I have a producer-consumer scenario where the producer is an enumerable sequence of items (IEnumerable<Item>
). I want to process these items in chunks/batches of 10 items each. So I decided to use the new (.NET 6) Chunk
LINQ operator, as suggested in this question: Create batches in LINQ.

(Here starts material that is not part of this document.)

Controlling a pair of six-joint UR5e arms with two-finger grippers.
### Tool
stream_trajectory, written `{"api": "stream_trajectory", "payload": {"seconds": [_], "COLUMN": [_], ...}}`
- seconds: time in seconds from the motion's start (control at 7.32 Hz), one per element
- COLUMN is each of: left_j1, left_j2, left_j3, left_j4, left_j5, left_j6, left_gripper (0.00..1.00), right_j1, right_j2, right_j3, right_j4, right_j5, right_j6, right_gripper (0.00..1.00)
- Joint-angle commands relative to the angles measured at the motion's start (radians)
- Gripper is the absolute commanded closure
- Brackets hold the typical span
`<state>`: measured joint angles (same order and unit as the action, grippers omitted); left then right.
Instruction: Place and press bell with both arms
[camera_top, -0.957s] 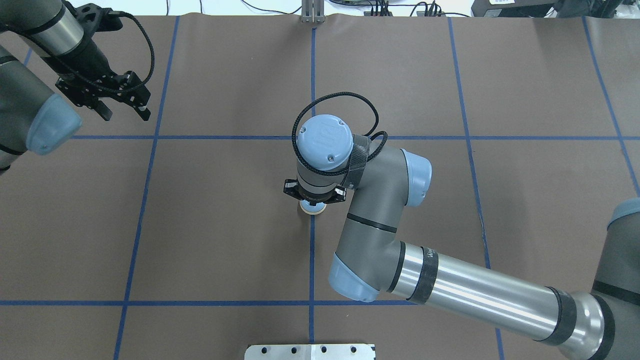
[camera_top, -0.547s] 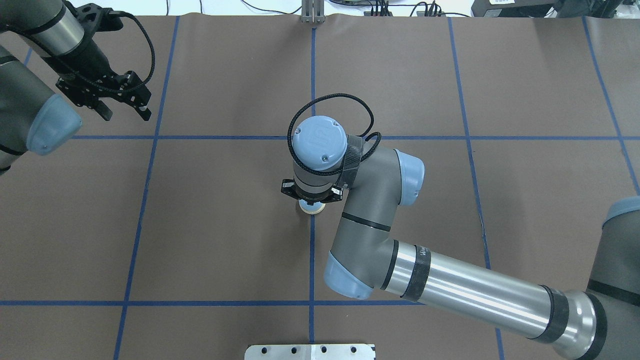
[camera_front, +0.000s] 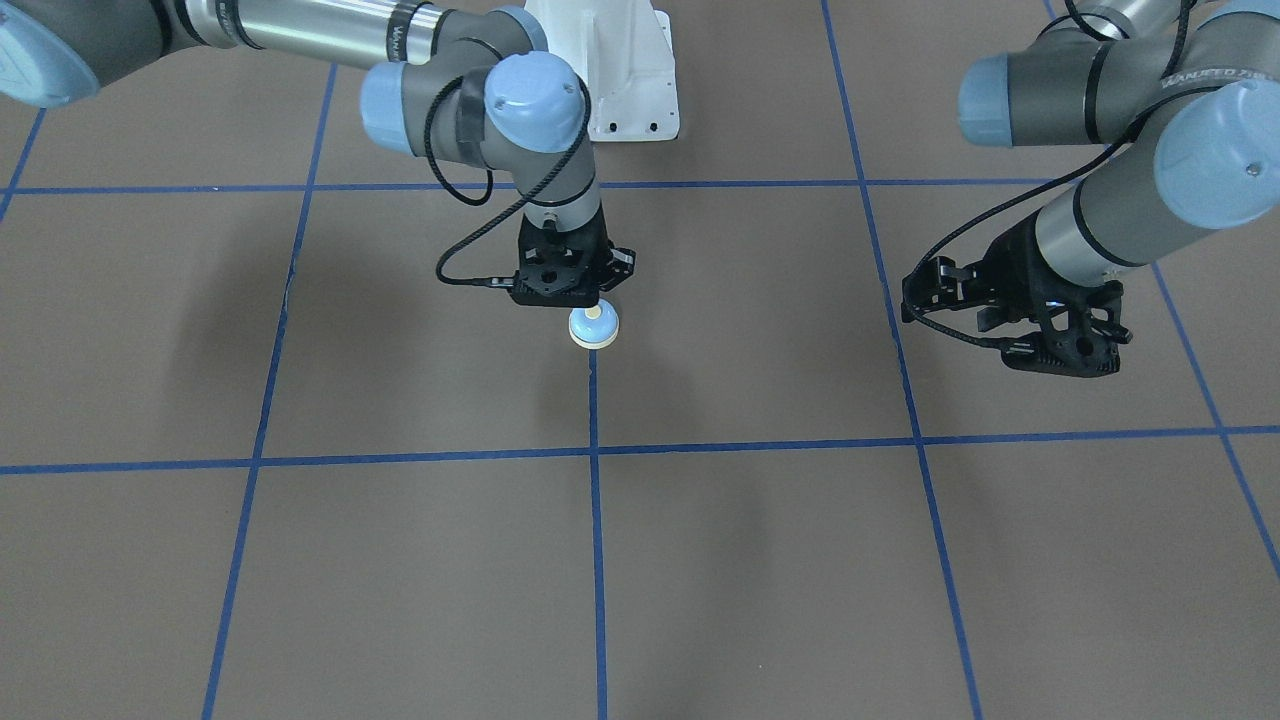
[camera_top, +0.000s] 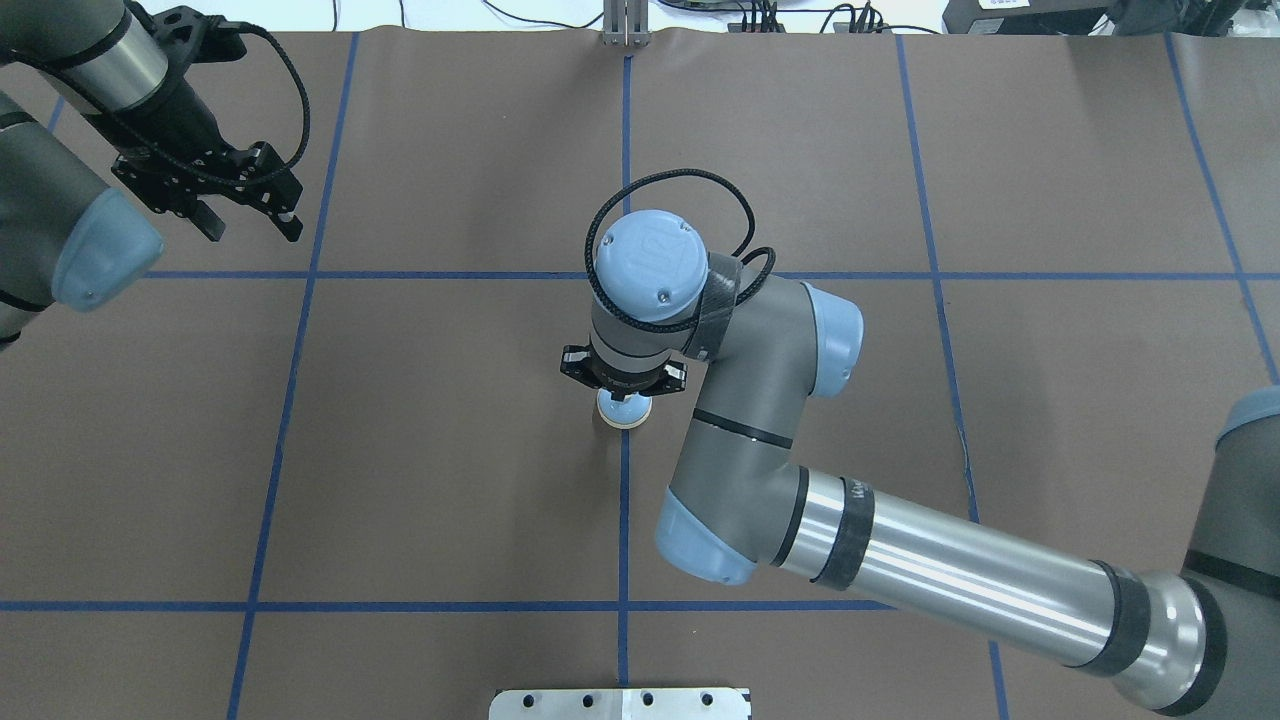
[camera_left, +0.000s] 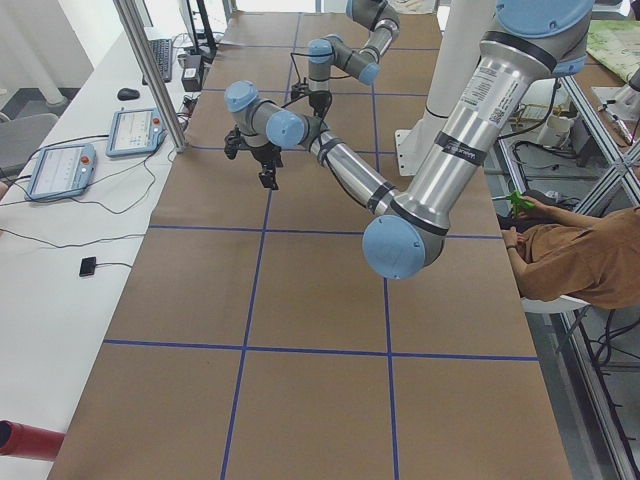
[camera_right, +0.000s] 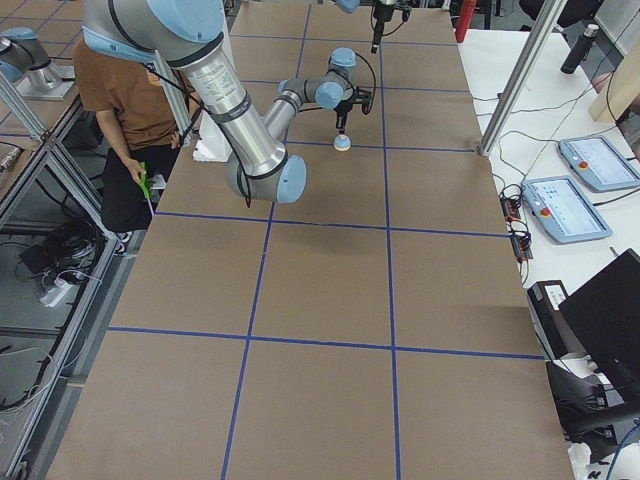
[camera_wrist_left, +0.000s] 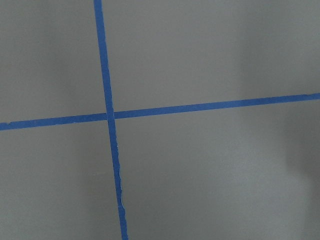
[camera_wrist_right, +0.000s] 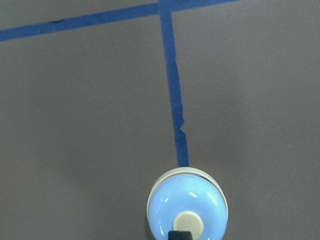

My problem is that sometimes the producer fails, and in this case the consumer of the chunkified sequence receives the error without first receiving a chunk with the last items that were produced before the error. So if for example the producer generates 15 items and then fails, the consumer will get a chunk with the items 1-10 and then will get an exception. The items 11-15 will be lost! Here is a minimal example that demonstrates this undesirable behavior:
static IEnumerable<int> Produce()
{
int i = 0;
while (true)
{
i++;
Console.WriteLine($"Producing #{i}");
yield return i;
if (i == 15) throw new Exception("Oops!");
}
}
// Consume
foreach (int[] chunk in Produce().Chunk(10))
{
Console.WriteLine($"Consumed: [{String.Join(", ", chunk)}]");
}
Output:
Producing #1
Producing #2
Producing #3
Producing #4
Producing #5
Producing #6
Producing #7
Producing #8
Producing #9
Producing #10
Consumed: [1, 2, 3, 4, 5, 6, 7, 8, 9, 10]
Producing #11
Producing #12
Producing #13
Producing #14
Producing #15
Unhandled exception. System.Exception: Oops!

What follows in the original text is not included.